The prospects for a turnaround on Commodore Plaza are uncertain. Federal Realty and its partners have bought the rundown former Moe’s, with plans to divide it into three restaurant spaces, but nothing is leased yet, Comras said. Meanwhile, a developer announced plans for a boutique hotel in the tiny parking lot next to GreenStreet, though Bignon said he heard that deal may be off.
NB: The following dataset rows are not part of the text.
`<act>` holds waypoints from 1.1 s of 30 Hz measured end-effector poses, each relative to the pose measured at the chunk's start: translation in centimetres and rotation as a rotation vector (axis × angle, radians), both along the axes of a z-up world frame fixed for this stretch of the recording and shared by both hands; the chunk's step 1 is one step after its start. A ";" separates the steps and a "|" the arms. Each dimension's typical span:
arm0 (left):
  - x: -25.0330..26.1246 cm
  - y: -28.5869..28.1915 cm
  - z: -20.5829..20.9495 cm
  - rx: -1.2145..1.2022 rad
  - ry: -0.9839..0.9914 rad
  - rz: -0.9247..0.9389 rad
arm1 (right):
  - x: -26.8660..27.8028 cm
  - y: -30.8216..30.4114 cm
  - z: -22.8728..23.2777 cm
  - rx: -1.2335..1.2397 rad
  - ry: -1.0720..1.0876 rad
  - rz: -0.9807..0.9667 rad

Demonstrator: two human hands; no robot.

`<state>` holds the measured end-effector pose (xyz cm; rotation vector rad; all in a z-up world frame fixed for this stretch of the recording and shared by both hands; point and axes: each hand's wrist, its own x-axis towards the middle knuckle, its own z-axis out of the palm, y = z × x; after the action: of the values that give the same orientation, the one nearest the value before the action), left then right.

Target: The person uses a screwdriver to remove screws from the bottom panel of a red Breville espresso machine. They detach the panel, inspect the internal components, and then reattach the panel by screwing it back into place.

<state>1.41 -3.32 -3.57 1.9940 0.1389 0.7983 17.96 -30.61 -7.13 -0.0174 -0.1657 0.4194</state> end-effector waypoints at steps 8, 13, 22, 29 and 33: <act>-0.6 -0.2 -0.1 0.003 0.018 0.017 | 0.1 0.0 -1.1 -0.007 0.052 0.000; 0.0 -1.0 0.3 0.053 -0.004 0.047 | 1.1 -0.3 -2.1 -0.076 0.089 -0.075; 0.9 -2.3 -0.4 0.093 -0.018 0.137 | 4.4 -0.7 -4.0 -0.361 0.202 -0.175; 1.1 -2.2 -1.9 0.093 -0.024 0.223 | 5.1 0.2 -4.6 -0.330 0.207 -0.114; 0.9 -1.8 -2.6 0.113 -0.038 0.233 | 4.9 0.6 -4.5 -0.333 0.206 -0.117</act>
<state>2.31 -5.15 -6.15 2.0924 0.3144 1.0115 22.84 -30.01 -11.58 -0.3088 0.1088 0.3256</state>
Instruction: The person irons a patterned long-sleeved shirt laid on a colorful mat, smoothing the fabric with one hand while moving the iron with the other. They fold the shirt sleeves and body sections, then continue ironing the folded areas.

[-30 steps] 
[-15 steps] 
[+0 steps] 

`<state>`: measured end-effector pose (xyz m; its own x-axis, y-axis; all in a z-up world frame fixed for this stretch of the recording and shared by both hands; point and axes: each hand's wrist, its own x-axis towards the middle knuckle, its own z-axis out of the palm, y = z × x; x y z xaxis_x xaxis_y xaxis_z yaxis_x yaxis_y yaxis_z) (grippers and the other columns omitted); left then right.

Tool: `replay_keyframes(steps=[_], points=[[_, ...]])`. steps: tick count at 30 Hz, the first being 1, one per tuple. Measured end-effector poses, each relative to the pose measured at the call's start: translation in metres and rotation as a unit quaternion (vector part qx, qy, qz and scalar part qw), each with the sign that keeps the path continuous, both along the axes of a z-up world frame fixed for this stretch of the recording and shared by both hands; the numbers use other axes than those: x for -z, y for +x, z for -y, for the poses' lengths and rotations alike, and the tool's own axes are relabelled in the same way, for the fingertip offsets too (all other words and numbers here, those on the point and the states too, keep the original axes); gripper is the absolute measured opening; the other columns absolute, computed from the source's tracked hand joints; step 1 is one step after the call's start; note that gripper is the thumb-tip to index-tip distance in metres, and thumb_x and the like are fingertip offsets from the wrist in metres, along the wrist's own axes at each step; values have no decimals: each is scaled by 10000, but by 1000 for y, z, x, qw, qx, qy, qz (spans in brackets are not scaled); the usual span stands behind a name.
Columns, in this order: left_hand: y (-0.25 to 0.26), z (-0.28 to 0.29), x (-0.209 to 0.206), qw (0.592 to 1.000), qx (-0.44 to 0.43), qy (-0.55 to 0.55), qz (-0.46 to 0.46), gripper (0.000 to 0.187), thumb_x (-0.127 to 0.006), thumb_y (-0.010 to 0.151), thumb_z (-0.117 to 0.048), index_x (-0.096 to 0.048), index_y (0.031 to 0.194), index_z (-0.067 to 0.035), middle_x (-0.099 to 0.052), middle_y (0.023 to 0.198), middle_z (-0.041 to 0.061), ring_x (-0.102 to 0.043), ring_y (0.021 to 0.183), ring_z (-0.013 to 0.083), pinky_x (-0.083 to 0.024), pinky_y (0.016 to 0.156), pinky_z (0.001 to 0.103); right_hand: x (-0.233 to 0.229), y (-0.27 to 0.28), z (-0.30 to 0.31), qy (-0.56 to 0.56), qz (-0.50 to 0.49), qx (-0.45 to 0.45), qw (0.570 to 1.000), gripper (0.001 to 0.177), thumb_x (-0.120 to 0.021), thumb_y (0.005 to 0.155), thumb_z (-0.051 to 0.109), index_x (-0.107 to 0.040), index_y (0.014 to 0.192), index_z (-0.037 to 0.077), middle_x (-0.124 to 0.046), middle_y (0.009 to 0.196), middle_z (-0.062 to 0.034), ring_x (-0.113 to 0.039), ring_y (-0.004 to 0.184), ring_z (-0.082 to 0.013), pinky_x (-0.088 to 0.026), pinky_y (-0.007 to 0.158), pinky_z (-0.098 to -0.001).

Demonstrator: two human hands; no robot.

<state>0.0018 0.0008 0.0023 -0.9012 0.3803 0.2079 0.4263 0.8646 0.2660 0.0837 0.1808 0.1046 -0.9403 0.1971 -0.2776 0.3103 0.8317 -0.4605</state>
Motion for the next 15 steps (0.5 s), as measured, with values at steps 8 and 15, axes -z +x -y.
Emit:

The issue, Terra’s Martin said, is how to weave businesses that are doing well together cohesively into a whole, encouraging new business and development to fill in the existing gaps — such as parking lots and empty storefronts that deaden street life, discourage foot traffic and hurt businesses.

“I think there’s a lot of opportunity,” Martin said. “The debate is, how do we piece everything together? The idea is that we need the entire Grove to succeed.”

The key, said restaurateur Farinelli, will be vigilant balance to retain the village’s historic charm and ambience. There’s no Grove without that, he said.

“Some of the residents don’t want anything to change in Coconut Grove. Unfortunately, life changes,” Farinelli said. “This place is going in the right direction. But you don’t want massive amounts of building. If they pay attention to how to develop properly, it can only get better.

“But it has to retain the village feel. That’s the essence of Coconut Grove.”